Most biographies of Caryl Brahms mention the fact that she was a student at the Royal Academy of Music; or that she was “educated” there. It might feel rather a stretch to include Brahms in the back catalogue of Royal Academy of Music students, given her own feelings of ignominy around her truncated studentship – she rarely mentioned her time – but nevertheless, a student she was, and her months at the Academy were part and parcel of the colourful and extremely varied background that influenced her writing. Certainly she never strayed far from music as an art. (And just because I am a pedant, it’s worth pointing out that until 1990, students didn’t “graduate” from the Academy in any case – they were awarded medals for attaining a certain level after a year or more.)
Too Dirty for the Windmill is a suitably multi-faceted volume. It’s autobiographical, but not an autobiography, at least in the sensibly time-ordered, informative sense of the mainstream genre. It is written as a life-under-construction, as Caroline Heilbrun’s living in advance of writing. Ned Sherrin, one of Brahms’s collaborators, has collected fragments of her writing, and fashioned it into what feels almost like a posthumous interview.

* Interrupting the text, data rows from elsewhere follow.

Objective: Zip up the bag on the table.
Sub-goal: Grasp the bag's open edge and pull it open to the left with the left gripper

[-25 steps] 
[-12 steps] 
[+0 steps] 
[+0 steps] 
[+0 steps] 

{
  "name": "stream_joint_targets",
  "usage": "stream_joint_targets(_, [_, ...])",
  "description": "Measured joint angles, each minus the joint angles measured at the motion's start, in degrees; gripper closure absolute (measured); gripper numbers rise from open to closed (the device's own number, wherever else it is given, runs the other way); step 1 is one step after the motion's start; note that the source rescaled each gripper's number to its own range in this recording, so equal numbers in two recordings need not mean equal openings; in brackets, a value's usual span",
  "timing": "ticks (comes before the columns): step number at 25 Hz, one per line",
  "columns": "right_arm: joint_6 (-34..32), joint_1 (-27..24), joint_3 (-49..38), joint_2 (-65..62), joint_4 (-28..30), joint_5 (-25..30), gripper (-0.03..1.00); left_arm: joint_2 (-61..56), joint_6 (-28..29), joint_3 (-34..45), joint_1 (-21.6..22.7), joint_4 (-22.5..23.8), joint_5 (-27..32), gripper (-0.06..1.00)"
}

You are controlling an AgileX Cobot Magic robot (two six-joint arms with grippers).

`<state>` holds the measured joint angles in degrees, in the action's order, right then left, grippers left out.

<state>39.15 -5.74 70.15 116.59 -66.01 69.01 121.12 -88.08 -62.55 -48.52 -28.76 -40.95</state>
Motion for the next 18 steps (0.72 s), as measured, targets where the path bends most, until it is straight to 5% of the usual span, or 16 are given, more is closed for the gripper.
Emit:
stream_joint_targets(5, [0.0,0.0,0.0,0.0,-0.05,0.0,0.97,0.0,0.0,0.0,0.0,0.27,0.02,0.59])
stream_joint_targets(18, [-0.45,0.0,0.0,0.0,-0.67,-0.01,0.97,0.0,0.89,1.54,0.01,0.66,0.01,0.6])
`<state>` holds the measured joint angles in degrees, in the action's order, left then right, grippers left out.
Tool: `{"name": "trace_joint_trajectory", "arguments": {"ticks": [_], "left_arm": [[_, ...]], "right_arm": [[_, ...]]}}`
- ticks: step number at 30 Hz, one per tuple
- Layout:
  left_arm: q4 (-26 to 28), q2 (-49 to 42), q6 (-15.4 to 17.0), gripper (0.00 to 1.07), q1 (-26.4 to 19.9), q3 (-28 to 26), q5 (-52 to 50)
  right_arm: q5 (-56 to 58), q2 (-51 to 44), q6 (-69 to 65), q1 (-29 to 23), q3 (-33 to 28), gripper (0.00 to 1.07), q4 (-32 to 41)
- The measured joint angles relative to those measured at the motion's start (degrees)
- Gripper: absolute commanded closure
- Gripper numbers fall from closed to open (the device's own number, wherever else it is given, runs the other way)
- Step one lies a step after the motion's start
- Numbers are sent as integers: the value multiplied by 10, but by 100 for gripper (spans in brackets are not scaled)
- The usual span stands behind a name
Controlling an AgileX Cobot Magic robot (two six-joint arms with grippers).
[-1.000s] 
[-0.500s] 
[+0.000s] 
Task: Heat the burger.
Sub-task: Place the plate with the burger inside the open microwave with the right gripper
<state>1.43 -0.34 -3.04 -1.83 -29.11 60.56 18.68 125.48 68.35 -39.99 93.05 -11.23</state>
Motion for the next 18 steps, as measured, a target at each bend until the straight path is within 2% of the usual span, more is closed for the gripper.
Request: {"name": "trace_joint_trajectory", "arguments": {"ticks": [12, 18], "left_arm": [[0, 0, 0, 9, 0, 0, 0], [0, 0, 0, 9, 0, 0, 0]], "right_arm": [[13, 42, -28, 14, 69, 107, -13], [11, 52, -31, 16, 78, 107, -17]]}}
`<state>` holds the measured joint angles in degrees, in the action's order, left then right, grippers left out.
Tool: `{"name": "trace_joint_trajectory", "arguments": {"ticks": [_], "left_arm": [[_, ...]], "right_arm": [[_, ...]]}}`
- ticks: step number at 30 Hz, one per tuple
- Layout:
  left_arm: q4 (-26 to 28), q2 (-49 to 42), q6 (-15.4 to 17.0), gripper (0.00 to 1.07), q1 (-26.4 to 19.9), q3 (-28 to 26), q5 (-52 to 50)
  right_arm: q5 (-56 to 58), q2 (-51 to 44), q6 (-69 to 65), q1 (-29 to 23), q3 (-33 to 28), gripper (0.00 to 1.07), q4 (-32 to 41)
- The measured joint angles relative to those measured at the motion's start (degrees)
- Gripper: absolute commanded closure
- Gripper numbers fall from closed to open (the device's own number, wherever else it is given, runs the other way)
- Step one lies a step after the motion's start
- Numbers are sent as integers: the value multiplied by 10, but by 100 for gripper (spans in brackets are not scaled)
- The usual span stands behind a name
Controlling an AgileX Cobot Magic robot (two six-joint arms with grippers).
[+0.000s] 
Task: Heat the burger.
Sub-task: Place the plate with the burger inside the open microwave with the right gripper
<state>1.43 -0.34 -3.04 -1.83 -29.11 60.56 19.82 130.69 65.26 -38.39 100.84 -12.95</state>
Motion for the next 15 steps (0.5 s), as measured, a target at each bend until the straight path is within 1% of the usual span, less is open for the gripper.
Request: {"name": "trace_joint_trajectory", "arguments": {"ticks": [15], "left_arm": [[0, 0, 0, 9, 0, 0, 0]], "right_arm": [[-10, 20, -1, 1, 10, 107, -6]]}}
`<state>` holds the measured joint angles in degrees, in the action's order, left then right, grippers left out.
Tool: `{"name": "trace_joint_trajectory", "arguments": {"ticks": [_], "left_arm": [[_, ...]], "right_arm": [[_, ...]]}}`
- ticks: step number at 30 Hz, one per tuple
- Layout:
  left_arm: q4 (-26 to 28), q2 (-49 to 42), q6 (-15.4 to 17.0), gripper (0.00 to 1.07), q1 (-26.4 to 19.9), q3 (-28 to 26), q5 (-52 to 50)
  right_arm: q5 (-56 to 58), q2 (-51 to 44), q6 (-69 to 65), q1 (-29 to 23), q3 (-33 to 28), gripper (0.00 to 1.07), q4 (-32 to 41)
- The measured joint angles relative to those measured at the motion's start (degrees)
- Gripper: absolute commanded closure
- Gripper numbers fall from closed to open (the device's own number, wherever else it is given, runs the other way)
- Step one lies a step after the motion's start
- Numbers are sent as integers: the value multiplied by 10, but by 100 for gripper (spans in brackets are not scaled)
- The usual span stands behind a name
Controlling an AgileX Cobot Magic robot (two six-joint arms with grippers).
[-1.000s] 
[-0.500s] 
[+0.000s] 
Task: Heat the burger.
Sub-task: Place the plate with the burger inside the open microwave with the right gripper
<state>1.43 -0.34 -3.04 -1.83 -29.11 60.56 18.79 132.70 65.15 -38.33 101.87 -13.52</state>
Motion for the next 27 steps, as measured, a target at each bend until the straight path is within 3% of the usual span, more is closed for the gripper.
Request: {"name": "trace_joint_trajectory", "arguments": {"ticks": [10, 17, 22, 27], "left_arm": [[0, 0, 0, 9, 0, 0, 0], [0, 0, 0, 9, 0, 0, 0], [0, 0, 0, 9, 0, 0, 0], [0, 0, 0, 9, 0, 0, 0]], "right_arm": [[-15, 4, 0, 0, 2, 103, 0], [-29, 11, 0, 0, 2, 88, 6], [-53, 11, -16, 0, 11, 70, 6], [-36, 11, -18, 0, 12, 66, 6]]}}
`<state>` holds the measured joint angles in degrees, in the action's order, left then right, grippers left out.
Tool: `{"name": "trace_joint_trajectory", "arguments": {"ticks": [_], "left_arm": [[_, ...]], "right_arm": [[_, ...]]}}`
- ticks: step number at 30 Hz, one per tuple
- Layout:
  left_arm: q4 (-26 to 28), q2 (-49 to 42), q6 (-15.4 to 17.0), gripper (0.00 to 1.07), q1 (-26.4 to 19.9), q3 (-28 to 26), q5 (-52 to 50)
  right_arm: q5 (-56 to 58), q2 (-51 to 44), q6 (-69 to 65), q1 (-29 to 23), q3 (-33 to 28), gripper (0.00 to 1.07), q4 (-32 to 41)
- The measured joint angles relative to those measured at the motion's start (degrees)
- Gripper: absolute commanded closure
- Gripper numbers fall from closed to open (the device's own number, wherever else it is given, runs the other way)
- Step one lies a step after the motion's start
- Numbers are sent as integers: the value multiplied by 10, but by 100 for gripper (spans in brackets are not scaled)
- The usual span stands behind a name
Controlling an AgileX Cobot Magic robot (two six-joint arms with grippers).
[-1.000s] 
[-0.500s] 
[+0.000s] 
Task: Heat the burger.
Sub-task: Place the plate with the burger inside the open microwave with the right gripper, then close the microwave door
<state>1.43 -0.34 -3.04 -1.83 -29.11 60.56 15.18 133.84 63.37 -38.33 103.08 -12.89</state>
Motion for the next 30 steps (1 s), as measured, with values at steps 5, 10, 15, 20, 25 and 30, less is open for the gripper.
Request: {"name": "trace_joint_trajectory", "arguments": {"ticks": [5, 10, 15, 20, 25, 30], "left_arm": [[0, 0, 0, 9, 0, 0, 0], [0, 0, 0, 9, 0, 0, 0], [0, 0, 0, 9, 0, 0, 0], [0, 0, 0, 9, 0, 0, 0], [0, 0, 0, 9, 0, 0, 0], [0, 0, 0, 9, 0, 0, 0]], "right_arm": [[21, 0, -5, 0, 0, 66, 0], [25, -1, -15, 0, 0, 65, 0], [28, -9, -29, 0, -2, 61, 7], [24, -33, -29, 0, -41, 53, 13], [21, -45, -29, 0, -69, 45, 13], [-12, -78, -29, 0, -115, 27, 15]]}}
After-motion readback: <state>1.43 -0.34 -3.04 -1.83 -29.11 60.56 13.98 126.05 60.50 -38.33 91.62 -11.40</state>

After a first chapter covering Brahms’s early life, Sherrin divides the book into projects rather than time spans, although maintaining a loose sense of chronology. Thus, her collaborations with S.J. Simon and Ned Sherrin himself are covered in one, as is her criticism and nonfiction writing. Wikipedia starts by saying that Caryl Brahms was “an English critic, novelist, and journalist specialising in the theatre and ballet. She also wrote film, radio and television scripts.” This does little justice to the breath of her accomplishments. Rather like an actor who can take on parts, disappearing into the character rather than acting as themselves in another costume, Brahms could match her context with her language. However, she did not always take the arts entirely as seriously as some might have wished; Hoffmann’s obeisance to Beethoven’s sublime passed her by, as this 1952 review laments:
This is not to say that she did not recognise the enormous importance of the arts in human existence. Even in the most satirical of her writing, one cannot mistake her passion and deep commitment. This is one such example, written “when she joined the large gallery of people connected with the arts to be painted by John Bratby”:
Brahms, of course, wrote both nonfiction and novels, two very different ways of writing for any author. At times these blurred, as in her imagined rewriting of the life of Mrs Siddons, but most fell either into criticism, such as her books on Gilbert and Sullivan, Chekov, and the ballet, or on the other side, into the genre of crime fiction. This latter type of writing began with A Bullet in the Ballet, written as one of her eleven-book partnership with S. J. Simon: “Skid [Brahms’s nickname for Simon] took over the detection and the love scenes, and I did the ballet bits. Together we wrote the narrative.”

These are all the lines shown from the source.